Copy exactly the lines from the first line of the records below through the line containing "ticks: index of", including both, and nothing else.

===== Data shown =====

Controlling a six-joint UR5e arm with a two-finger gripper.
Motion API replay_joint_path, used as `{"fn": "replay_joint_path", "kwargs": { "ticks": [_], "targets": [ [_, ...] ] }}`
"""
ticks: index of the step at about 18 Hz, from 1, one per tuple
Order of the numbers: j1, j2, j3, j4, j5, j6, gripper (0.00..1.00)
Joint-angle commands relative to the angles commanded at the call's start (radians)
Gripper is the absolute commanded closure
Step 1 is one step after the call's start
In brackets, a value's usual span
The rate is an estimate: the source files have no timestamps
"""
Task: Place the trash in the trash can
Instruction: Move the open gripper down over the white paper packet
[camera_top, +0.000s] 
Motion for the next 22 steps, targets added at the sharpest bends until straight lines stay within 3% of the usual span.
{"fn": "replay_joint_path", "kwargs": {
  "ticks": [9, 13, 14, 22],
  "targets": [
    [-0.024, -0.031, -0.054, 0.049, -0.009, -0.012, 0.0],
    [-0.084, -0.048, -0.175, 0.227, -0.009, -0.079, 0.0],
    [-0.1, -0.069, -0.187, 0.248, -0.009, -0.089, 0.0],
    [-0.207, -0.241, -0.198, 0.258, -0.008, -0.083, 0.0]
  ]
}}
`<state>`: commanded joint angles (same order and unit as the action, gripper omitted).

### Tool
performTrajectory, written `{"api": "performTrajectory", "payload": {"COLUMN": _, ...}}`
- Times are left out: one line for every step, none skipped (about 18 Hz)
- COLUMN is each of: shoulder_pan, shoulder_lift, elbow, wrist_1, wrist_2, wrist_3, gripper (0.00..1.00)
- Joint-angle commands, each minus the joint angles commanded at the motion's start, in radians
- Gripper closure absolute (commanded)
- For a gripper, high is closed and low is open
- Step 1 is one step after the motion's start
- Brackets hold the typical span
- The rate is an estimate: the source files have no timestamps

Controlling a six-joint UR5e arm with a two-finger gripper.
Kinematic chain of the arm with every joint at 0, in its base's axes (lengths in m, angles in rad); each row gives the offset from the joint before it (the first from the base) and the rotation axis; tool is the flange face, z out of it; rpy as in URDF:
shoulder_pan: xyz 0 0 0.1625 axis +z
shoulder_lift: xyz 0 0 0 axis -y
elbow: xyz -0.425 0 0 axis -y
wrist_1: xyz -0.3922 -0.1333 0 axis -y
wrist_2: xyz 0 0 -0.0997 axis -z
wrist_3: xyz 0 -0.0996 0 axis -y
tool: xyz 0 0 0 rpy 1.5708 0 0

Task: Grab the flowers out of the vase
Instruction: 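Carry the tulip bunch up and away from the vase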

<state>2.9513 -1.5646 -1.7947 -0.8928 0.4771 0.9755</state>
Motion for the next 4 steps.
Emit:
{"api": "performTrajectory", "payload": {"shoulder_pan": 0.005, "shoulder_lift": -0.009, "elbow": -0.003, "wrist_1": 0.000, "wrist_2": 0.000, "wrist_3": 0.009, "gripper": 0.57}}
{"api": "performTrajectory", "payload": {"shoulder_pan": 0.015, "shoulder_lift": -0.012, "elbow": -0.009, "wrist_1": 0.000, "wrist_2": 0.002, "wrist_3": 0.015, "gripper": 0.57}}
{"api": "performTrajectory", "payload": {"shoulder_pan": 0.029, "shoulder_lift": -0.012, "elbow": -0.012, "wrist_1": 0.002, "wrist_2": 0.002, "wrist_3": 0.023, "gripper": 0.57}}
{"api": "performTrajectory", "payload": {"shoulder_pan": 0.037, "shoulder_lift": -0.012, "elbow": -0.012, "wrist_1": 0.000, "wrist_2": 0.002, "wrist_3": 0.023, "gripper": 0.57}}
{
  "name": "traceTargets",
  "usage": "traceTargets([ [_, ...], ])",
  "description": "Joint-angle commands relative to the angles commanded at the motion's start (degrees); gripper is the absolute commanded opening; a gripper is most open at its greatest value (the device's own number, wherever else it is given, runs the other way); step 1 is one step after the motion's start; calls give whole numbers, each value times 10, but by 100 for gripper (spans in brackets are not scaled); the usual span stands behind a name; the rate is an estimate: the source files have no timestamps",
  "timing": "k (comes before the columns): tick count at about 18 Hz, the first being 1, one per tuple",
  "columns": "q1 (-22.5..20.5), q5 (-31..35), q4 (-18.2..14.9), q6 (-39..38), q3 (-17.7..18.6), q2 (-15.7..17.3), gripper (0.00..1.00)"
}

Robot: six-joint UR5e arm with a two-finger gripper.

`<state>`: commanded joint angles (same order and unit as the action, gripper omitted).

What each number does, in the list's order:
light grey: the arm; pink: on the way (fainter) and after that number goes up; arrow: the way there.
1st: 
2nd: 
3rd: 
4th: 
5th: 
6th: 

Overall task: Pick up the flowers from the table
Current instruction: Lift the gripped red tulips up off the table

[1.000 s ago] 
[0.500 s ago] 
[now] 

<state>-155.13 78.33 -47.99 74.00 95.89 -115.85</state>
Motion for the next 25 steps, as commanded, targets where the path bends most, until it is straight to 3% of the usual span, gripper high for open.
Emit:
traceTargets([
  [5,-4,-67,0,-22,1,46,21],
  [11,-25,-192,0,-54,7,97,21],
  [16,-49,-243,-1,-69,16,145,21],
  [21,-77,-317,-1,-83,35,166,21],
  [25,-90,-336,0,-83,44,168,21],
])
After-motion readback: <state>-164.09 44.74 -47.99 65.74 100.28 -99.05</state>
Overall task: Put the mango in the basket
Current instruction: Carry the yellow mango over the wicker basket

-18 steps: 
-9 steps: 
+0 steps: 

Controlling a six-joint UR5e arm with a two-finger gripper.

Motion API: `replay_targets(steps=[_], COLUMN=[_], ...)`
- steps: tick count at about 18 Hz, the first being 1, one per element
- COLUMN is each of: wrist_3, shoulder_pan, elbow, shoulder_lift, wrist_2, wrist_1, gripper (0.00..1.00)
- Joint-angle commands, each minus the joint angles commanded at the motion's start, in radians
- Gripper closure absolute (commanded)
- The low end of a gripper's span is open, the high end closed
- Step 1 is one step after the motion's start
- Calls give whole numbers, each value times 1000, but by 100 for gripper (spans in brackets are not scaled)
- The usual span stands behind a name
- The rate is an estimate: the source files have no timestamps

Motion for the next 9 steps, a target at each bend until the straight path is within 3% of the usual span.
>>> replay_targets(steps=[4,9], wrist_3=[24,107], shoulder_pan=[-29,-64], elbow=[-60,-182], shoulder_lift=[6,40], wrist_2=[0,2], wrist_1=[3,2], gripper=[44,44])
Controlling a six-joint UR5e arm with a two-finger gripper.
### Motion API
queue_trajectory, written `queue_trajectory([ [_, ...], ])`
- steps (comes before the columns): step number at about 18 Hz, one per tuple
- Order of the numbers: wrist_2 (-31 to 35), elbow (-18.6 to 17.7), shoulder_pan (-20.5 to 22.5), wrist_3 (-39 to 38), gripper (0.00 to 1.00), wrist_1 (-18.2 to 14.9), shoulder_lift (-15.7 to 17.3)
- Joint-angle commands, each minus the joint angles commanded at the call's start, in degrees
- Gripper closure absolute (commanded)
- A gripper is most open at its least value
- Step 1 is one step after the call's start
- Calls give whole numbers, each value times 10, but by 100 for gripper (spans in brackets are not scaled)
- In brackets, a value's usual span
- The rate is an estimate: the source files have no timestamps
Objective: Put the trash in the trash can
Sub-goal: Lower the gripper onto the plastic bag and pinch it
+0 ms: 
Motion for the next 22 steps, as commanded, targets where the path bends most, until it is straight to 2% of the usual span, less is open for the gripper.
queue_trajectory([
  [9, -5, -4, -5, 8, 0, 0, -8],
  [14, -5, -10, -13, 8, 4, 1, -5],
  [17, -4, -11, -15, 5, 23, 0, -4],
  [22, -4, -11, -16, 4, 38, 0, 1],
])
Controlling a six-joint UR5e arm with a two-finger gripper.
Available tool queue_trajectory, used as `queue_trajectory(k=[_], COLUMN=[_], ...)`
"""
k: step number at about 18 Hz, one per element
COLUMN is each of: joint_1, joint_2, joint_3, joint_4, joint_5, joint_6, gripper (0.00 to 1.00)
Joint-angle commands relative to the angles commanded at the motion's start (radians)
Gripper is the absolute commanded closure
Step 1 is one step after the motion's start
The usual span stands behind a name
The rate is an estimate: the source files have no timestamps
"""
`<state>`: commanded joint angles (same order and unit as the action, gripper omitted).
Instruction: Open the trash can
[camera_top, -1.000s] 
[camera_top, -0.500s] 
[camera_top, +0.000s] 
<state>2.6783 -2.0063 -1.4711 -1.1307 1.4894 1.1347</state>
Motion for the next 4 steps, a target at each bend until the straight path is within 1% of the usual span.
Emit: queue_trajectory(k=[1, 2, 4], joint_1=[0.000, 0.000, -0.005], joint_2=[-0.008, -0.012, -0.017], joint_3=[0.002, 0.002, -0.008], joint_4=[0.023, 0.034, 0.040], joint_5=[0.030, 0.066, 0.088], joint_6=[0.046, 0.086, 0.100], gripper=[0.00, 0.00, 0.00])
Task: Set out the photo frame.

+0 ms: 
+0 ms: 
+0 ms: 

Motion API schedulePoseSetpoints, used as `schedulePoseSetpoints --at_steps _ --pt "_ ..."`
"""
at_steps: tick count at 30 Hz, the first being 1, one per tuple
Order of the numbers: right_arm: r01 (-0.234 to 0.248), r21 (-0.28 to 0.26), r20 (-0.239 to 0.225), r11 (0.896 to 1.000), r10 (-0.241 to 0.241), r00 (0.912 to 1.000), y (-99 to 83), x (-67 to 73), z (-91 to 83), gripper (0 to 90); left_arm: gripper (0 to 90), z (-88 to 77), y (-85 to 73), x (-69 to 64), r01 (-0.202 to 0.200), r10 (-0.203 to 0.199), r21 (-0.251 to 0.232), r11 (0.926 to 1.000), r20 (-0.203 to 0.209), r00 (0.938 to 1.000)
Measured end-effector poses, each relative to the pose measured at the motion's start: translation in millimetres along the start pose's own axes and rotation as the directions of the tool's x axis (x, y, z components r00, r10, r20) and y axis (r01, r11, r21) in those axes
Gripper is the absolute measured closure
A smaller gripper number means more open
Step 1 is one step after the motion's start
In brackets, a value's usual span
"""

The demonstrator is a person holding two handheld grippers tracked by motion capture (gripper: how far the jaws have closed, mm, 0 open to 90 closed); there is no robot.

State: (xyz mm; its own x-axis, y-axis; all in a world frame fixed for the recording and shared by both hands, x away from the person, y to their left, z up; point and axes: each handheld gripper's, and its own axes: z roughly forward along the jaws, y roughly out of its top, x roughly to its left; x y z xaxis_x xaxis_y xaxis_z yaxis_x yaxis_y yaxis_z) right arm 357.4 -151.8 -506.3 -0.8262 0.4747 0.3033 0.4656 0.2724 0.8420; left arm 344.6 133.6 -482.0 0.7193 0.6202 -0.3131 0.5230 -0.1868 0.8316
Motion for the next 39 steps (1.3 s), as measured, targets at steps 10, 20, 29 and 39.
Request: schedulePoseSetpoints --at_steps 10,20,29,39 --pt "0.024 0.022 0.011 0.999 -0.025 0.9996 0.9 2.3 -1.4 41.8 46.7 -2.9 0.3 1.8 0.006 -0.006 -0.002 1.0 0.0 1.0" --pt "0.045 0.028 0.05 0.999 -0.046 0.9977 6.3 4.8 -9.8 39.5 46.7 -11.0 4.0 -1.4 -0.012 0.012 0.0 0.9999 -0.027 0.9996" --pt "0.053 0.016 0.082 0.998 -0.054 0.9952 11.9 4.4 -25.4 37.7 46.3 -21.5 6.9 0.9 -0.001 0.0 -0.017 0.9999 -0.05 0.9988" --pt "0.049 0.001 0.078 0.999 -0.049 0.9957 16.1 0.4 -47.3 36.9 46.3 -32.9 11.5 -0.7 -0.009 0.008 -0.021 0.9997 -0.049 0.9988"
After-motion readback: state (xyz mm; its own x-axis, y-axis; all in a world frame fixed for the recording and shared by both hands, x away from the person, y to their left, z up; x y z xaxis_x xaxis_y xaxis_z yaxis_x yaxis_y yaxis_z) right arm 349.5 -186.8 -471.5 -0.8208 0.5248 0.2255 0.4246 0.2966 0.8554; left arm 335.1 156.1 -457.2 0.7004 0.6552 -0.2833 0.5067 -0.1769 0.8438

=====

## Answer box:
Controlling a six-joint UR5e arm with a two-finger gripper.
Motion API replay_joint_path, used as `{"fn": "replay_joint_path", "kwargs": { "ticks": [_], "targets": [ [_, ...] ] }}`
"""
ticks: index of the step at about 18 Hz, from 1, one per tuple

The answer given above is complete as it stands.